Mahoney Z.X., Stappenbeck T.S., Miner J.H
J Cell Sci. 2008
The villus basement membrane is rich in laminin α5. Here the authors show that diminution of laminin α5 in a mouse model led to a compensatory deposition of colonic laminins that resulted in a transformation from a small intestinal to a colonic mucosal architecture. The alteration in mucosal architecture was associated with reduced levels of nuclear p27Kip1, a cell cycle regulator, and altered intestinal epithelial cell proliferation, migration, and differentiation. The results suggest that laminin α5 plays a crucial role in establishing and maintaining the specific mucosal pattern of the mouse small intestine.
Bolcato-Bellemin A-L., Lefebvre O., Arnold C., Sorokin L., Miner J. H., Kedinger M., Simon-Assmann P.

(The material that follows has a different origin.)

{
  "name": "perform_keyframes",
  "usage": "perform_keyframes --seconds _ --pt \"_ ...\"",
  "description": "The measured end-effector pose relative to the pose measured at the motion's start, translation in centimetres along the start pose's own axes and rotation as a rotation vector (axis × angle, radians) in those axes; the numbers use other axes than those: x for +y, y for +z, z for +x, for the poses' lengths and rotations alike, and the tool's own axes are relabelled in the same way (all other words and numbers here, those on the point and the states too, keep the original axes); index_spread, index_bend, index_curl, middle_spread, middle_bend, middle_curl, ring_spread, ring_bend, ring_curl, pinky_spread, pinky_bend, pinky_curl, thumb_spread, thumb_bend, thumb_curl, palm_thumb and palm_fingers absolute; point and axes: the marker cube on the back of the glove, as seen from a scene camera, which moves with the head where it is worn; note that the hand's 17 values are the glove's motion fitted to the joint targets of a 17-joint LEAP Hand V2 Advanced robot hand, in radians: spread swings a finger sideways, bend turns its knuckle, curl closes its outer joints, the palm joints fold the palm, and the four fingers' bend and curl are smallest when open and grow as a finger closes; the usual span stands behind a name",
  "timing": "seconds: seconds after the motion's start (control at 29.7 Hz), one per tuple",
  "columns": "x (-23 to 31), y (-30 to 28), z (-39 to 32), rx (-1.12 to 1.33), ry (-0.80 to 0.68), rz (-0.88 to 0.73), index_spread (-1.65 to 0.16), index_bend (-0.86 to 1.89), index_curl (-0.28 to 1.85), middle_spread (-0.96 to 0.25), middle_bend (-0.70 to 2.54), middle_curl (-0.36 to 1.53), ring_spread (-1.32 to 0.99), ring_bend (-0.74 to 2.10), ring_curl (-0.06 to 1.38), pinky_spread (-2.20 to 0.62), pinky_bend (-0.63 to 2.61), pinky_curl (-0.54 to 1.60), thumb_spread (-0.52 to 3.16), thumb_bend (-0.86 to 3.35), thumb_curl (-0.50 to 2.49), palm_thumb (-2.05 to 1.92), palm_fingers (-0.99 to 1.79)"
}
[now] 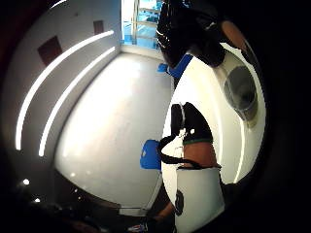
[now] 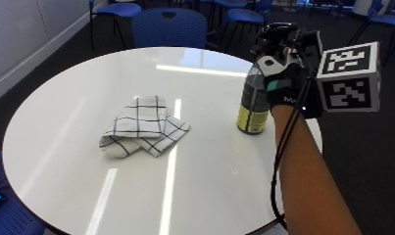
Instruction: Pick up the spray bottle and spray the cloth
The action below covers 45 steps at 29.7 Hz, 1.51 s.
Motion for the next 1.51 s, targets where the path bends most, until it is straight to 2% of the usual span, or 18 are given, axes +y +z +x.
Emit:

Developmental Biology, 2003
Here, the function of the laminin a5 chain in the developing intestine was defined by analysing laminin a5 -/- mutants and by grafting experiments. The authors show that laminin a5 plays a major role in smooth muscle organisation and differentiation, as excessive folding of intestinal loops and delay in the expression of specific markers are observed in laminin a5 -/- mice. Loss of a5 expression was paralleled by ectopic or accelerated deposition of laminin a2 and a4 chains; this may explain why no obvious defects were observed in the villous form and enterocytic differentiation. Lack of the laminin a5 chain was accompanied by a decrease in epithelial a3B1 integrin receptor expression adjacent to the epithelial basement membrane and of Lutheran blood group glycoprotein in the smooth muscle cells, indicating that these receptors are likely mediating the a5 interactions. Taken together, the laminin a5 chain is essential for normal development of the intestinal smooth muscle.
Lefebvre O., Sorokin L., Kedinger M., Simon-Assmann P.

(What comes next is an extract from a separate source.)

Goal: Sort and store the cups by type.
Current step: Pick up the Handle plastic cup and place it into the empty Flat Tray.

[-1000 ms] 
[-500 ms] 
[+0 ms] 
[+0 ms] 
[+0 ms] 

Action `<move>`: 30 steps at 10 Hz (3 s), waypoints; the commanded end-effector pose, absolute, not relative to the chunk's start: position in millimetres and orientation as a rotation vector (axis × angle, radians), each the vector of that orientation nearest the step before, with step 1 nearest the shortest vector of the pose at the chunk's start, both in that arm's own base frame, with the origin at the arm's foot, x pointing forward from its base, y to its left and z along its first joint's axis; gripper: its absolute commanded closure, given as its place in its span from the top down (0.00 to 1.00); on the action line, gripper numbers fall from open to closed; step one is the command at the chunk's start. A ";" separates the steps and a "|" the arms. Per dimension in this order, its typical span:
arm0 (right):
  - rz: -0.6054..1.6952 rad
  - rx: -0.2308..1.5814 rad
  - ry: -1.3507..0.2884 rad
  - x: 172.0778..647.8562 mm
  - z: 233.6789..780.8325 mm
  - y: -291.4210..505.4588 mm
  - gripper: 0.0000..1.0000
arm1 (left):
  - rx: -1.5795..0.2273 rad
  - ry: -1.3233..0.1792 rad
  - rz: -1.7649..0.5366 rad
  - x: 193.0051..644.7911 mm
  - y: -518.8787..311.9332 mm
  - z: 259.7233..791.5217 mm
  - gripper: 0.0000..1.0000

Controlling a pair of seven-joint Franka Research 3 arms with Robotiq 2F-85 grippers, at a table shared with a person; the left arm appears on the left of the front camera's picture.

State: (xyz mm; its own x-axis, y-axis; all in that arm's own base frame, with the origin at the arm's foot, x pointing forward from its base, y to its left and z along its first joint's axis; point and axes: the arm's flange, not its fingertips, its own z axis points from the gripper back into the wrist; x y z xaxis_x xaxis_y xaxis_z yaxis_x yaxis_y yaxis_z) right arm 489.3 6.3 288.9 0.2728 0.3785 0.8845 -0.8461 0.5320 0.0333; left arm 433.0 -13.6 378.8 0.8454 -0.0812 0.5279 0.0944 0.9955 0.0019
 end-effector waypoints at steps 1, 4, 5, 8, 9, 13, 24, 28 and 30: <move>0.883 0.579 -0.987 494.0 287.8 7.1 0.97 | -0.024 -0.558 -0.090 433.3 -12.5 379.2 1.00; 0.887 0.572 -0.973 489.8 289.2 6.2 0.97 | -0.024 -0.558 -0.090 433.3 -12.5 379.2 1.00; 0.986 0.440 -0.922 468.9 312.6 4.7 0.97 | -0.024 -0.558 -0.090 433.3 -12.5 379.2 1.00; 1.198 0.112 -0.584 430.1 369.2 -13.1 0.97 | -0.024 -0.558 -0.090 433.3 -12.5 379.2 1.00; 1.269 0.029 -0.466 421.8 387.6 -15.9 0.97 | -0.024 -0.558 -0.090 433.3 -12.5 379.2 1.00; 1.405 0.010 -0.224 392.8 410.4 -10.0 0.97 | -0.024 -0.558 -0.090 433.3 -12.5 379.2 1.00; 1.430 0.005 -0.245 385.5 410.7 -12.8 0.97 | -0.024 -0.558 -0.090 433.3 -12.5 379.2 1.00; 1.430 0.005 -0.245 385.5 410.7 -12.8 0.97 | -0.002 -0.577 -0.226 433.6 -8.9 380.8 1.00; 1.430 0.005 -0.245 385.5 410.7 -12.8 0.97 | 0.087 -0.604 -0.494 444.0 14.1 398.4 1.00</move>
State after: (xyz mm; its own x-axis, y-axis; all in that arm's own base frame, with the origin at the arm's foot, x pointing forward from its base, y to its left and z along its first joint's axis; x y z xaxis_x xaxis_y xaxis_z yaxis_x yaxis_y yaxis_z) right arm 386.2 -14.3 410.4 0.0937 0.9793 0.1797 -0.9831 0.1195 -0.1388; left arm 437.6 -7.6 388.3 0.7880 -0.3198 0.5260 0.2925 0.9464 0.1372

Developmental Biology, 1999
In this study, the authors examine the expression patterns and the cellular origins of the laminin a2, a4, and a5 chains in the developing mouse intestine and in in vitro mouse/chick or chick/mouse interspecies hybrid intestines. All three laminin a chains are highest in the fetal intestine undergoing intense morphogenetic movements. Laminin a4 are associated with mesenchyme-derived cell populations such as endothelium and smooth muscle. In contrast, laminin a2 and a5 chains participate in the structural organization of the subepithelial basement membrane and, in the mature intestine, show a complementary pattern of expression. All three laminins chains occur in the smooth muscle basement membrane. Laminin a2 was found to be deposited into the basement membrane exclusively by mesenchymal cells, and the laminin a5 chain was deposited by both epithelial and mesenchymal cells in an apparently developmentally regulated pattern.